Smith Martin D, Wertheim Joel O, Weaver Steven, Murrell Ben, Scheffler Konrad, Kosakovsky Pond Sergei L
Graduate Program in Bioinformatics and Systems Biology, University of California San Diego.
Department of Medicine, University of California San Diego.
Mol Biol Evol. 2015 May;32(5):1342-53. doi: 10.1093/molbev/msv022. Epub 2015 Feb 19.

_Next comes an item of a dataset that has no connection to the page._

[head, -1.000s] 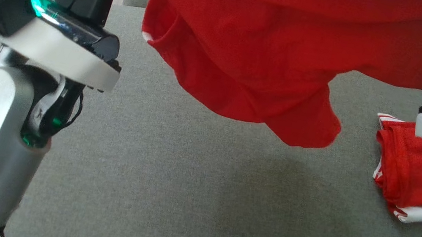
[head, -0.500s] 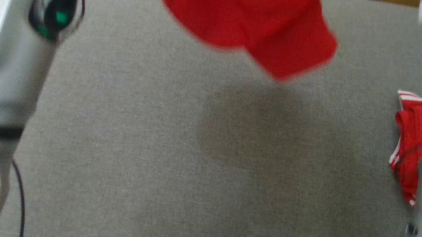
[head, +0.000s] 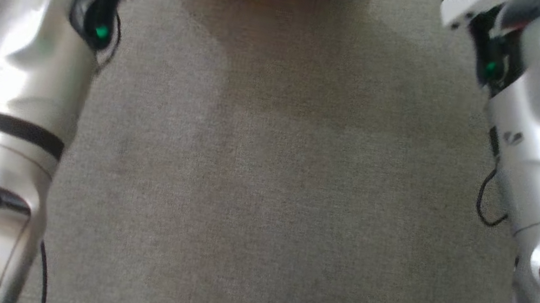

Over the past two decades, comparative sequence analysis using codon-substitution models has been honed into a powerful and popular approach for detecting signatures of natural selection from molecular data. A substantial body of work has focused on developing a class of "branch-site" models which permit selective pressures on sequences, quantified by the ω ratio, to vary among both codon sites and individual branches in the phylogeny. We develop and present a method in this class, adaptive branch-site random effects likelihood (aBSREL), whose key innovation is variable parametric complexity chosen with an information theoretic criterion. By applying models of different complexity to different branches in the phylogeny, aBSREL delivers statistical performance matching or exceeding best-in-class existing approaches, while running an order of magnitude faster. Based on simulated data analysis, we offer guidelines for what extent and strength of diversifying positive selection can be detected reliably and suggest that there is a natural limit on the optimal parametric complexity for "branch-site" models. An aBSREL analysis of 8,893 Euteleostomes gene alignments demonstrates that over 80% of branches in typical gene phylogenies can be adequately modeled with a single ω ratio model, that is, current models are unnecessarily complicated. However, there are a relatively small number of key branches, whose identities are derived from the data using a model selection procedure, for which it is essential to accurately model evolutionary complexity.
在过去二十年中,使用密码子替换模型的比较序列分析已发展成为一种强大且流行的方法,用于从分子数据中检测自然选择的特征。大量工作集中在开发一类“分支位点”模型,该模型允许通过ω比率量化的序列选择压力在系统发育中的密码子位点和各个分支之间变化。我们开发并提出了该类别的一种方法,即适应性分支位点随机效应似然法(aBSREL),其关键创新在于使用信息论标准选择可变的参数复杂性。通过将不同复杂性的模型应用于系统发育中的不同分支,aBSREL在运行速度快一个数量级的同时,提供了与同类最佳现有方法相匹配或超越的统计性能。基于模拟数据分析,我们给出了关于能够可靠检测多样化正选择的程度和强度的指导方针,并表明“分支位点”模型的最佳参数复杂性存在自然限制。对8893个真骨鱼类基因比对进行的aBSREL分析表明,典型基因系统发育中超过80%的分支可以用单一ω比率模型进行充分建模,也就是说,当前模型过于复杂。然而,存在相对较少的关键分支,其身份通过模型选择程序从数据中得出,对于这些分支,准确建模进化复杂性至关重要。